Updated on December 18, 2022

You’ve finally decided to do something about your dog’s bad habits, right? You are in the correct location.

Your dog’s personality, the things that encourage them (food, praise, toys), and your own and your dog’s mood on any given day will all play a role in determining the training methods that prove most successful.

When it comes to the topic of how to effectively teach your dog, dog owners are far from unanimous in their beliefs. Positive reinforcement is widely acknowledged as one of the most effective dog training strategies now that researchers, trainers, and owners have a better grasp of the canine mind.

In this article, we will explain what positive reinforcement is, how to use it, and why it is so effective. There’s no doubt in our minds that you’ll soon have your dog sitting, staying, and heeling.


Motivating praise Dog training is a technique for teaching your pet to behave the way you want it to by rewarding good behaviour with treats. In general, dogs are more likely to engage in a behaviour again if they anticipate receiving a positive reinforcement, such as a nice food.

That’s why programmes based on praise and rewards tend to produce the best results. To train your dog to obey and follow rules without resorting to force, you must employ mental strategies.

Many trainers use a four-part structure for their training programmes:

When we encourage ourselves and others, good things happen.
Punitive learning: Negative events are resolved
Punitive action: The worst case scenario occurs
Having good things taken away is a form of negative punishment.
Allow me to elaborate a bit on them. Keep in mind that positive and negative here just signify “adding” and “taking away,” respectively, and not “good” and “bad.” In the same vein as an equation in mathematics.

We all know that rewarding a dog for good behaviour falls under the category of “positive reinforcement” (adding something to reinforce).

Dogs learn best when rewarded for good behaviour.

Dogs learn best when rewarded for good behaviour.
Alternately, you can use negative reinforcement, in which what your dog considers undesirable is removed in order to reinforce the positive. To use a dog training example, if you want your dog to sit, you may use negative reinforcement by pushing down on their rear end with your hand and releasing the pressure once they are in the desired position.

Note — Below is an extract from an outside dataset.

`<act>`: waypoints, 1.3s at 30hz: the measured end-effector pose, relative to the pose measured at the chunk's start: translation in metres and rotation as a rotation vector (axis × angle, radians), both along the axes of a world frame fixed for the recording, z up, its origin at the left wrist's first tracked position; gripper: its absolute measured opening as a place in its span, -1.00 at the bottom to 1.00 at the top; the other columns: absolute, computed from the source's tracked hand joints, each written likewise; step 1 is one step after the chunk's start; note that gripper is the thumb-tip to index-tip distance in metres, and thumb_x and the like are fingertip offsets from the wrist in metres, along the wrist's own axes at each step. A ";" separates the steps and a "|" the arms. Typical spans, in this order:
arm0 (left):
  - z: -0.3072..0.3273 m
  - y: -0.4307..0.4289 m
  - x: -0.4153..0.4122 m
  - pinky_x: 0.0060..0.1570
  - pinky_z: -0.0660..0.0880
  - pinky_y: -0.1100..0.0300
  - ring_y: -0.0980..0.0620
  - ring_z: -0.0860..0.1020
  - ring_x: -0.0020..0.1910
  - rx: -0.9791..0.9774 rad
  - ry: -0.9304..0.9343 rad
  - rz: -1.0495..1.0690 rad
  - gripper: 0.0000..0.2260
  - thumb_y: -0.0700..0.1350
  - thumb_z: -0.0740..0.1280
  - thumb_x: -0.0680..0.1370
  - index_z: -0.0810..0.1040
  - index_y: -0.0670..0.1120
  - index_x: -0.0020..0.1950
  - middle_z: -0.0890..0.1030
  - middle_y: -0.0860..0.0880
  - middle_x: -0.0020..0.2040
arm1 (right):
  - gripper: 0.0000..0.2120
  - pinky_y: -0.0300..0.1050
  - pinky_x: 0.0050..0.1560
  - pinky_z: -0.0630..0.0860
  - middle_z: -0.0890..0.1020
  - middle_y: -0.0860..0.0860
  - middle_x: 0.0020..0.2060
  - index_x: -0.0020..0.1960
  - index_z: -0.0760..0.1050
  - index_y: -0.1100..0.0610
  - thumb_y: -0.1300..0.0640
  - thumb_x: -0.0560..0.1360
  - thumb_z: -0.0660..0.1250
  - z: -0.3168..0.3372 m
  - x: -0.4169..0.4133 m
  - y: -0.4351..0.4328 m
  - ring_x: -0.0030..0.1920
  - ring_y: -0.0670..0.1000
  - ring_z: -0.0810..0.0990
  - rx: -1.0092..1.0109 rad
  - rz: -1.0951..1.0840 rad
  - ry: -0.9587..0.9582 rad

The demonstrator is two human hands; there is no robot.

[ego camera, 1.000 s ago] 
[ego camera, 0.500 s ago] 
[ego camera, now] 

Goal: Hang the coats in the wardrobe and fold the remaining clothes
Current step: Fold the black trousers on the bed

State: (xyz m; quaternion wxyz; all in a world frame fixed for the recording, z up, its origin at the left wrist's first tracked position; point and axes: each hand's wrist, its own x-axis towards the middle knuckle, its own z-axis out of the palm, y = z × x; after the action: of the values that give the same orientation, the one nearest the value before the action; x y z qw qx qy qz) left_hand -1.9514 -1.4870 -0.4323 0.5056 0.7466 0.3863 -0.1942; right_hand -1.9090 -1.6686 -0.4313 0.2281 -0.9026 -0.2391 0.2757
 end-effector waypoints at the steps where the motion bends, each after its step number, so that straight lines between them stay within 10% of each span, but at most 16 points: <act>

The reasoning behind this is that by making them happy after the pressure is off, they will be more apt to comply with future requests to sit immediately. Using relief as a reward in this form of coercive training is ineffective.

Negative punishment, on the other hand, entails withholding anything of value from your dog. If they misbehave, you might take away their favourite toy or even just turn your back on them when they’re bouncing all over you with enthusiasm.

When your dog jumps up at you, they are trying to grab your attention because they really want it. Negative punishment can be an effective complement to positive reward when used in this non-confrontational manner.

When your dog is misbehaving, you can use positive punishment techniques like shaking a can of coins, shouting, shocking them, or any combination of these. For a long time, this was what was meant by “asserting authority” over your dog through punishment.

These techniques have been discredited because they only result in your dog being afraid of you, which then makes them more likely to behave badly.


Your dog’s DNA, the experiences they’ve had during their socialisation phase, and even the food they’re consuming can all contribute to their eventual personality and behaviour. However, the most crucial aspect of training your dog is the time and effort you put into it.

Using positive reinforcement to train your dog doesn’t have to be hard, and neither does using a stern voice or physical force; all it takes is some time spent talking to your dog and developing a strong bond with him.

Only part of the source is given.